I nodded and said, "Yeah."
He said, you know, "I've got nothing planned for tonight. Why don't we just drive by and see what's playing?"
It felt like a plot. Like I was being set up to take his side in the next fucked up argument or something. I don't know if he was doing it subconsciously or if this was a deliberate strategy meant to win me over...but whatever it was, his affection never felt so fake to me. And that hurt more than I can explain.
I just told him, "I'm sorry. I've kinda got...plans. So..."
And he says, "Oh. Well, yeah, sure. I understand that. You and your friends getting together?"
I said, "Yeah. Yeah, that's it." And I kept looking out the window, not saying much until he drove me all the way home. I didn't want to be in that car. I didn't want to be in his presence. And yet, I loved him. I loved him with all my heart and I just wanted him to come back home. Because this was too weird for me to deal with it like this. He kinda talked about work and asked me about school, but it was mostly just a very 'professional' conversation. I think he had it in his mind that we would sit in the car and talk for a moment when he pulled up to my front door. But I couldn't get out of that car fast enough. The tension was suffocating me. I just said, "I'll see you later, k?"

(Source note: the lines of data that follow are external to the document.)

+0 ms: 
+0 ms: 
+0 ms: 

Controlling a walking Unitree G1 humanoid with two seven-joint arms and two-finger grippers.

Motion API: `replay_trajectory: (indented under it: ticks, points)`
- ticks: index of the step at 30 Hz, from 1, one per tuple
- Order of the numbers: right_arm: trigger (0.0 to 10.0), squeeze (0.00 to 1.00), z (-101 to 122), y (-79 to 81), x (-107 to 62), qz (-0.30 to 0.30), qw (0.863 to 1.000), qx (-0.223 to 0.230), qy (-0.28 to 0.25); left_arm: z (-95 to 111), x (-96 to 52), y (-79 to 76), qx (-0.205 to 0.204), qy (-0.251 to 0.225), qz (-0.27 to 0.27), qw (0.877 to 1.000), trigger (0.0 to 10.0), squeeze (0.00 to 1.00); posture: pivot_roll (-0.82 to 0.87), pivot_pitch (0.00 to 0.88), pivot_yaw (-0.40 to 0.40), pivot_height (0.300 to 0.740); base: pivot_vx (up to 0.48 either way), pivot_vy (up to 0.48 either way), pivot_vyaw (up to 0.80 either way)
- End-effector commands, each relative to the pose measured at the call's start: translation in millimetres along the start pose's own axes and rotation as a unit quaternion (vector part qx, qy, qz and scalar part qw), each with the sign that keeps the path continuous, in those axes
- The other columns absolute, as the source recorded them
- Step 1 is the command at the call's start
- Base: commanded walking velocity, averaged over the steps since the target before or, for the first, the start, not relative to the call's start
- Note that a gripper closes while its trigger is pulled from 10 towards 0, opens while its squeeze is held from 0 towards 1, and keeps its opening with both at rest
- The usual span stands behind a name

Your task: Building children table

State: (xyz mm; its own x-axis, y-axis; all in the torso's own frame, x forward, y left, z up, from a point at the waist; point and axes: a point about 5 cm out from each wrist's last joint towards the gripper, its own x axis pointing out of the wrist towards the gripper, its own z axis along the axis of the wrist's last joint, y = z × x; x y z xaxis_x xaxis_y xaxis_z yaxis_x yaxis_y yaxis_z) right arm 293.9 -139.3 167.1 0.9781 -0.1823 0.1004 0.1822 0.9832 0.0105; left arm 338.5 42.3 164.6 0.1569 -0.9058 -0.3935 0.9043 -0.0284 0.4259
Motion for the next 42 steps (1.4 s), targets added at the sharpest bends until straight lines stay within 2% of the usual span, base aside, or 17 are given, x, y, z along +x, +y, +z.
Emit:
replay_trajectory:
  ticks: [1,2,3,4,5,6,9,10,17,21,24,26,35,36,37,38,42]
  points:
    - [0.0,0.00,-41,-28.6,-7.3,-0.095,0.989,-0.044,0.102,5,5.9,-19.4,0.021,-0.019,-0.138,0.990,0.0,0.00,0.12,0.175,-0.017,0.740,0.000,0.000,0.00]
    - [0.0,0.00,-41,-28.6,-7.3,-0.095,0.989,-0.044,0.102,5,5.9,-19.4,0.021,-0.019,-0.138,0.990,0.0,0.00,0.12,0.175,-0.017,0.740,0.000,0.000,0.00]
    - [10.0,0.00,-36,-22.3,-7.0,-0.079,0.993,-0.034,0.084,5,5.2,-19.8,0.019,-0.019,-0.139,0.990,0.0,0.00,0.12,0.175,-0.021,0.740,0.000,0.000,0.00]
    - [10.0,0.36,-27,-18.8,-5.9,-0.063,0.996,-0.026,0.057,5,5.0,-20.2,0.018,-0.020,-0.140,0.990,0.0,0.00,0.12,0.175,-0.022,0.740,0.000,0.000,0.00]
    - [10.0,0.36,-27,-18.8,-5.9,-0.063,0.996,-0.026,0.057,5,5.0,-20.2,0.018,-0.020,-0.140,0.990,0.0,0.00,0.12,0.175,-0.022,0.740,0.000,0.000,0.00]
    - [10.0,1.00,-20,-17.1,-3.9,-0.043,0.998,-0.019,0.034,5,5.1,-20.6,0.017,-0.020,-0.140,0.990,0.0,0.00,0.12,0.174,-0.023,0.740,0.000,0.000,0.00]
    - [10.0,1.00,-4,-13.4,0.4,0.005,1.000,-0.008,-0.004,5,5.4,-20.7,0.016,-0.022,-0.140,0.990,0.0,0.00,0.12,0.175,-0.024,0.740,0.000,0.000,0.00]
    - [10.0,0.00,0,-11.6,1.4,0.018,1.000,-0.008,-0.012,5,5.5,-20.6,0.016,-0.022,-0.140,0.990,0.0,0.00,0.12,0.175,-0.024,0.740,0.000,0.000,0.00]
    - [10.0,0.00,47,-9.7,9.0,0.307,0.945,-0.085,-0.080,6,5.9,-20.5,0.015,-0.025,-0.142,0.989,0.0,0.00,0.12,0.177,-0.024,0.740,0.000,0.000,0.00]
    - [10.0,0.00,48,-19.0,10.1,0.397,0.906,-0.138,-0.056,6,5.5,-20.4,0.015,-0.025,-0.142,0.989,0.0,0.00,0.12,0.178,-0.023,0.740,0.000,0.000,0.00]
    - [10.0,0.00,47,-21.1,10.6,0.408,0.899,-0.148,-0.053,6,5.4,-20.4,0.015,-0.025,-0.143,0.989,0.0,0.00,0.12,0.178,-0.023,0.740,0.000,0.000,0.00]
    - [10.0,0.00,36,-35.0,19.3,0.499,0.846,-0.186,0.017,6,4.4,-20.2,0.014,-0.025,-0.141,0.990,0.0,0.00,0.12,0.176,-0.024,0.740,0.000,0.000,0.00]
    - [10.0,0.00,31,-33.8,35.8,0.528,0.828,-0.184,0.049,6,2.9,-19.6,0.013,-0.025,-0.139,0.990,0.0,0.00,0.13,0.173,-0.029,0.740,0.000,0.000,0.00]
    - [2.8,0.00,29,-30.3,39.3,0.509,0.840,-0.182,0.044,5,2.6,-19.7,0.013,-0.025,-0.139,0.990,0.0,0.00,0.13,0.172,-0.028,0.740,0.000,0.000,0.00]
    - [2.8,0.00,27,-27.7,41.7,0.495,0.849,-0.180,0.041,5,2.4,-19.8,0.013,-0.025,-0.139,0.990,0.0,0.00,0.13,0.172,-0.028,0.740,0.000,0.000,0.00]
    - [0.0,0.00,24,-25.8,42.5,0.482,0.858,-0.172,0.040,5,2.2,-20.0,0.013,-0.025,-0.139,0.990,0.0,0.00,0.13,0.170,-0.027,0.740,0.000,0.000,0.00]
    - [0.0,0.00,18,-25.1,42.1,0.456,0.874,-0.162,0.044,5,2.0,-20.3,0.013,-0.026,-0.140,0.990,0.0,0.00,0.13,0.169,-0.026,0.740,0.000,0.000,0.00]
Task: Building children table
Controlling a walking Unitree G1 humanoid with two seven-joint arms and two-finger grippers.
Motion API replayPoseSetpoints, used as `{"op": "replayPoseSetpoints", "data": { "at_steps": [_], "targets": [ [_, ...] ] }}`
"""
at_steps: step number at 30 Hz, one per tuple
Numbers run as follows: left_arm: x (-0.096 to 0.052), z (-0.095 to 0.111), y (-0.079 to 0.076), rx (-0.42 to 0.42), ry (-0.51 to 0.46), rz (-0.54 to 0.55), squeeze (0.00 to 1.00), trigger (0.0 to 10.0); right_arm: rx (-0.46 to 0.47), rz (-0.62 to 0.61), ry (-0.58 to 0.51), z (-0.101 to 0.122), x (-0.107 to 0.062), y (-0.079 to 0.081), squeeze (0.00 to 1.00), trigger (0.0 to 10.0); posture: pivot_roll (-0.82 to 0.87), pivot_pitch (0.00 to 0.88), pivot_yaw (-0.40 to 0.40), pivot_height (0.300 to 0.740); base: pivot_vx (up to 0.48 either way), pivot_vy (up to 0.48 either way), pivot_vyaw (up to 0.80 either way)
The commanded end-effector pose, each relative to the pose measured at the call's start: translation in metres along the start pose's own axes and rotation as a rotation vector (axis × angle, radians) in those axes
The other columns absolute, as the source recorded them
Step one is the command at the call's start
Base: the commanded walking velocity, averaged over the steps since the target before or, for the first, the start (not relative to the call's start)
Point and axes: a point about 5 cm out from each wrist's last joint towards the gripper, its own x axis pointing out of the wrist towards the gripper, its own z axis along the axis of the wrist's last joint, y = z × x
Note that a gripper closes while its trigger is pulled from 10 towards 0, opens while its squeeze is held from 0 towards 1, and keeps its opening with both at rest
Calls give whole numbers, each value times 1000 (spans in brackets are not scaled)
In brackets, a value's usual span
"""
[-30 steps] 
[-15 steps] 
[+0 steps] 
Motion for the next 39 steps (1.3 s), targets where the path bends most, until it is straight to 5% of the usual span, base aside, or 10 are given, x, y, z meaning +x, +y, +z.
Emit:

He's like, "Wait, how about you swing by my apartment tomorrow? Maybe we can rent a few videos and catch up a little bit."
I told him, "Sorry, I've got plans tomorrow too." I closed the door, but he rolled down the window.
"I love you, Billy. Ok? I mean it." He says, and it's like I could feel it in the back of my throat.
So I said, "Love you too." And I hurried to get in the house. It was the one safehaven that I knew he wouldn't dare enter. Not anymore. Not until this stuff was fixed and overwith. I don't know how I feel about that whole thing, but I wanted to write it here in this book so I'd remember it happening. I guess it's important.
Anyway, there's just one more thing that I want to add before I shut down for the night. I got a very short return message from Lee tonight. Usually there's something cute or witty about his every word, but this time, the single line seemed completely lifeless. I told him that I couldn't go with him to the movies tonight, and I'm pretty sure that he knows why. The message simply said,
"I see...sorry I asked."
And that was it. So now it looks as if I've gotta try to patch things up with HIM tomorrow too. Sigh, I wish these little complicated pieces of life didn't happen all at once. I'm gonna stop writing now before a truck drives through my living room window and gives me something else to write about. Seeya later.